Anyway...we made X less dollars last year. With more expenses. It had to come from somewhere. I had to take money from savings. I know you already know this or you wouldn't have asked so many times. I had to take money from savings to pay bills. And I used our credit card sometimes too, just for regular stuff. Of course we were supposed to get that bonus in December...and then we didn't. Boy was that a blow. I thought that was going to kind of fix things, and we didn't get it.

So, we really have only X amount in our savings account. And we have X amount on our credit card.

There. Now you know. I didn't tell you when you were sick to protect you. After that...I was looking for a job...and, well, as you know, after you got off painkillers you started drinking very heavily, and I didn't ever want to tell you then either. And then it really looked like we were getting divorced. You asked me if one of the reasons I wanted a divorce was to avoid all this stuff, and yes, that is one of the reasons. Because we can't handle these things appropriately.

I apologize for lying.

Truthfully I dread ever talking to you or seeing you again after this email. But I am trying to get over that, because these circumstances COULD NOT BE HELPED. This is a bump in the road of a long life. There is a way to fix things.

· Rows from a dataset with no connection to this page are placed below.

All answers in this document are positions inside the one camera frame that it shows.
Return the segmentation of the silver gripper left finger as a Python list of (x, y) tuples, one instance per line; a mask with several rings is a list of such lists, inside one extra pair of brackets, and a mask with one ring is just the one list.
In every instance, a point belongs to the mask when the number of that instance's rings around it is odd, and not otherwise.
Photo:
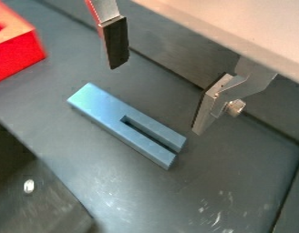
[(126, 18), (118, 12), (116, 0), (84, 1), (104, 43), (109, 67), (116, 69), (129, 59)]

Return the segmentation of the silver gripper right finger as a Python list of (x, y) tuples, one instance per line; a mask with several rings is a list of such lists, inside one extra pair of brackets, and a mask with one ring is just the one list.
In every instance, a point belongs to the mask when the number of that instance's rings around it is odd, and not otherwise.
[(245, 106), (241, 98), (264, 91), (276, 75), (276, 71), (241, 57), (235, 75), (224, 74), (204, 92), (192, 131), (200, 135), (224, 112), (236, 117)]

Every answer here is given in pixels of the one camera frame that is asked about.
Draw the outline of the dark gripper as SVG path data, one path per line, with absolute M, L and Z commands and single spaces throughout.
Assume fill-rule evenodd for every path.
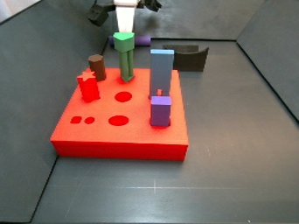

I've already to talked to SoandSo, and we can refinance the house to a LOWER house payment, pay off all our bills, and repad the savings account to where it was so we have available cash. It still only makes our loan X amount, so it doesn't even prevent us from moving in the future. It's a reasonable solution. She said she and Youhoo have had to do the same thing a couple of times.

Okay, so I've told you. I know you're probably angry. I am tired of having this on my shoulders and dealing with all of it all by myself. When we didn't get that bonus was when my depression got so much worse that I really thought of killing myself. That's how much stress this has caused me. I would rather kill myself than tell you about financial problems. I'm stronger than that now.

Okay, well, sorry to dump all this on you. I'll talk to you soon.


This is really just like a...vent. I need to go back and edit it. So any thoughts?